Exercise prompt: Go line by line through the entries below and copy those containing the string "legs".

Data excerpts

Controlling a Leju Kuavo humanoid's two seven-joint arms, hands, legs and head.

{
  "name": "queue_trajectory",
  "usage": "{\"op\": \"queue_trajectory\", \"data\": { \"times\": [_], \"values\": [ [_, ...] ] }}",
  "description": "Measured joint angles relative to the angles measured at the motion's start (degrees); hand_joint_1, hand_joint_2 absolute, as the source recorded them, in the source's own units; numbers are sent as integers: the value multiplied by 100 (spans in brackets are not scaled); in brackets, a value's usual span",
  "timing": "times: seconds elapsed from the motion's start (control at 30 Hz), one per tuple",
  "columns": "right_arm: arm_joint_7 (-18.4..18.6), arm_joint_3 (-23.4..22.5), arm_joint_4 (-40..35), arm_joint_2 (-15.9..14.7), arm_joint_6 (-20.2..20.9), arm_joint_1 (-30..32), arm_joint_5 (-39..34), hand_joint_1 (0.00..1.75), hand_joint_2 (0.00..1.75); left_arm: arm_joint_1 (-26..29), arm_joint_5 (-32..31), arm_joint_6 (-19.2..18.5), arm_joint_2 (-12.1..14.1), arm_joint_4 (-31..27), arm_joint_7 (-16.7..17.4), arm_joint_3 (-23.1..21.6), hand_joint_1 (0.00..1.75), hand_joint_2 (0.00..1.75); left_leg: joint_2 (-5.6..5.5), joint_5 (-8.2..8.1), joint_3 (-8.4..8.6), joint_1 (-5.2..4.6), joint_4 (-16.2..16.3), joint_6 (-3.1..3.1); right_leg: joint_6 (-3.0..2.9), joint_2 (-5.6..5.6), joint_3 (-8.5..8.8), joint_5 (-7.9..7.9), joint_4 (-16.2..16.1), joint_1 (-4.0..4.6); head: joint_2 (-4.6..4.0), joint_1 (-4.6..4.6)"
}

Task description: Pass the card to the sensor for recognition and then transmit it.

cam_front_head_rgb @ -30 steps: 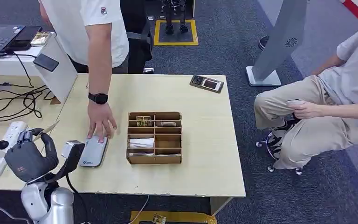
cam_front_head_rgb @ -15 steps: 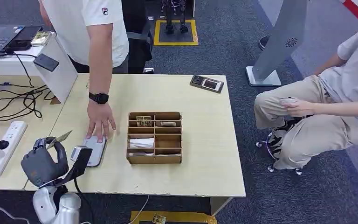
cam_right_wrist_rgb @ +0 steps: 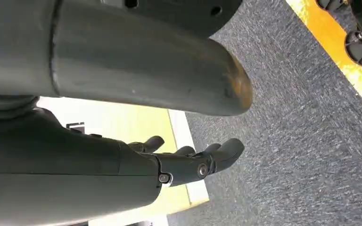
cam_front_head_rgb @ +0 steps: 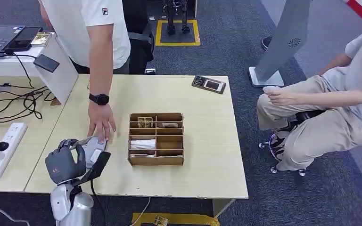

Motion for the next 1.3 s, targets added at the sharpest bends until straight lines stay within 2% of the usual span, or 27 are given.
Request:
{"op": "queue_trajectory", "data": {
  "times": [0.33,0.5,0.63,0.87,0.93,1.03,1.13,1.17,1.3],
  "values": [
    [7,-35,-7,2,-118,-30,0,0,0,-480,-433,0,-135,177,-122,623,175,175,0,0,-1,0,0,0,0,-1,0,0,0,0,0,-2],
    [9,-50,-7,0,-142,-30,0,0,0,-563,-459,0,-177,219,-135,770,175,175,0,0,-1,0,0,0,0,0,0,0,0,0,0,-2],
    [-31,-133,0,-28,-232,-28,0,0,0,-651,-706,0,-208,278,-135,889,175,175,-1,0,-2,0,0,0,0,-1,-1,0,0,0,0,-2],
    [-109,-286,33,-50,-253,-8,0,0,0,-714,-973,0,-212,380,59,940,175,175,0,0,-1,-1,0,0,0,-1,0,0,0,0,0,-2],
    [-111,-310,37,-52,-253,-5,0,0,0,-711,-1101,0,-203,407,270,936,175,175,0,0,-2,0,0,0,0,0,0,0,0,0,0,-2],
    [-111,-330,37,-52,-253,2,0,0,0,-677,-1272,0,-136,481,768,820,175,175,0,0,-1,0,0,0,0,0,0,0,0,0,0,-2],
    [-111,-337,37,-52,-262,3,0,0,0,-568,-1318,2,35,685,1559,439,175,175,0,0,-1,0,0,0,0,0,-1,0,0,0,0,-2],
    [-111,-339,37,-52,-271,3,0,0,0,-523,-1321,0,103,741,1729,262,175,175,0,0,-1,0,0,0,0,0,-1,0,0,0,0,-4],
    [-114,-341,39,-52,-308,3,0,0,0,-447,-1323,2,254,870,1876,-103,175,175,1,0,-2,0,0,0,0,0,0,0,0,0,0,-2]
  ]
}}
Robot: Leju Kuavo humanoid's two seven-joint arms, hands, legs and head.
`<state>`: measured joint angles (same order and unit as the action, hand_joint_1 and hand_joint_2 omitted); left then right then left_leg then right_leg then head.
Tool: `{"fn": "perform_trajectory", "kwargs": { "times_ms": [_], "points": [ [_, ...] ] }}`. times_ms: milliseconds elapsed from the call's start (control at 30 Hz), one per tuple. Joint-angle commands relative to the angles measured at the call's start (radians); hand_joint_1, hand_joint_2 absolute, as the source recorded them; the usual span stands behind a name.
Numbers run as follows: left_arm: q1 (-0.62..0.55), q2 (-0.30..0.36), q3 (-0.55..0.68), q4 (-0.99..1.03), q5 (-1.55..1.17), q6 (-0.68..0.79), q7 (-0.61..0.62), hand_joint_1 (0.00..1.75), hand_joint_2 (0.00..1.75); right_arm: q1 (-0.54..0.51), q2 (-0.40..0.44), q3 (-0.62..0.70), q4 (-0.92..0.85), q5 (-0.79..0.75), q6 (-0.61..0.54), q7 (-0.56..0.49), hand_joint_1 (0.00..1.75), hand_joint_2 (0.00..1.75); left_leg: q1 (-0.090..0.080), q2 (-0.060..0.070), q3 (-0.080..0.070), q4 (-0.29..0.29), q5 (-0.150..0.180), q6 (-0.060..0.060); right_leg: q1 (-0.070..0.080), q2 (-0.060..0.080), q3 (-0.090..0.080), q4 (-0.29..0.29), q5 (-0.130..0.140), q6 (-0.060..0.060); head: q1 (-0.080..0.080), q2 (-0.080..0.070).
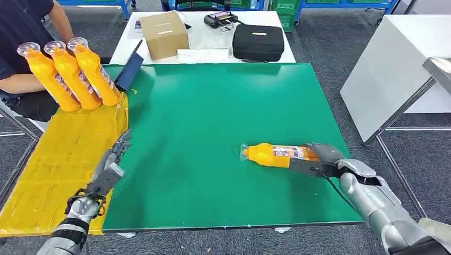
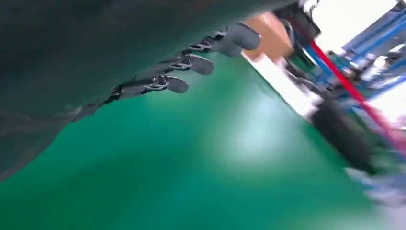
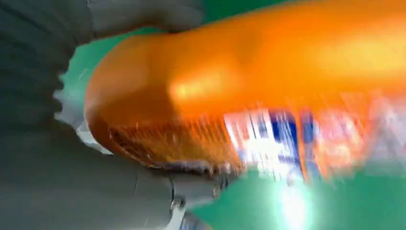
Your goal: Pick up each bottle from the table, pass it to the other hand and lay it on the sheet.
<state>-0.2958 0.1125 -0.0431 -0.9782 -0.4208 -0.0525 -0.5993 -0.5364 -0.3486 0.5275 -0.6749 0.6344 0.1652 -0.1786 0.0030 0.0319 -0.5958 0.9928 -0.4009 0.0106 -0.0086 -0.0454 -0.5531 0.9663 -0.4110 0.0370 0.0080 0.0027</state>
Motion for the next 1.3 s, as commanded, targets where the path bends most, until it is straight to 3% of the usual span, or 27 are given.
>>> {"fn": "perform_trajectory", "kwargs": {
  "times_ms": [33, 67, 133, 333, 767, 800, 1300],
  "points": [
    [0.173, -0.106, 0.075, -0.355, 0.189, -0.13, 0.049, 0.0, 0.0, 0.248, 0.26, -0.281, -0.438, -0.469, -0.018, 0.018, 1.75, 1.75, 0.002, 0.004, 0.0, 0.0, -0.002, -0.002, 0.003, 0.008, 0.0, -0.001, 0.0, -0.001, 0.001, 0.0],
    [0.179, -0.127, 0.092, -0.354, 0.204, -0.118, 0.067, 0.0, 0.0, 0.262, 0.306, -0.311, -0.492, -0.536, -0.03, -0.028, 1.75, 1.75, 0.001, 0.004, -0.002, 0.0, -0.002, -0.002, 0.002, 0.01, -0.003, 0.0, -0.001, -0.002, 0.0, 0.0],
    [0.187, -0.135, 0.101, -0.34, 0.211, -0.125, 0.061, 0.0, 0.0, 0.287, 0.346, -0.263, -0.572, -0.521, -0.076, 0.032, 1.75, 1.75, 0.001, 0.006, -0.005, 0.0, -0.002, -0.003, 0.002, 0.012, -0.009, 0.001, -0.001, -0.003, -0.001, 0.0],
    [0.178, -0.14, 0.101, -0.327, 0.208, -0.133, 0.047, 0.0, 0.0, 0.283, 0.325, -0.238, -0.553, -0.533, -0.098, 0.02, 1.75, 1.75, 0.001, -0.003, -0.02, 0.0, 0.004, -0.003, 0.002, 0.002, -0.021, 0.003, -0.002, -0.001, 0.0, 0.0],
    [0.179, -0.149, 0.101, -0.325, 0.206, -0.154, 0.03, 0.0, 0.0, 0.272, 0.338, -0.222, -0.523, -0.53, -0.099, 0.006, 1.75, 1.75, -0.001, -0.006, -0.021, 0.0, 0.003, -0.003, -0.001, 0.002, -0.021, 0.003, -0.002, -0.002, 0.0, 0.0],
    [0.175, -0.151, 0.093, -0.329, 0.204, -0.157, 0.035, 0.0, 1.75, 0.267, 0.348, -0.212, -0.515, -0.528, -0.097, 0.005, 1.75, 1.75, -0.001, -0.005, -0.022, 0.0, 0.003, -0.002, -0.001, 0.002, -0.022, 0.004, -0.002, -0.002, 0.0, 0.0],
    [0.2, -0.186, -0.017, -0.384, 0.265, -0.227, 0.065, 0.0, 1.75, 0.261, 0.491, 0.168, -0.433, -0.409, -0.061, -0.003, 1.75, 1.75, -0.001, -0.004, -0.022, -0.001, 0.002, -0.002, 0.0, 0.003, -0.022, 0.003, -0.002, -0.002, 0.0, 0.0]
  ]
}}
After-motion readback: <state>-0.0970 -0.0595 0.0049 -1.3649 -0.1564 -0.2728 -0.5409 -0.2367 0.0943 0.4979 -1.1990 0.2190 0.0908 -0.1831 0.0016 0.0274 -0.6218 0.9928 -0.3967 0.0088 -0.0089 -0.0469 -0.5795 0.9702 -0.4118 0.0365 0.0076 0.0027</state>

Solution for this problem:
Controlling a Leju Kuavo humanoid's two seven-joint arms, hands, legs and head.
Robot: Leju Kuavo humanoid's two seven-joint arms, hands, legs and head.

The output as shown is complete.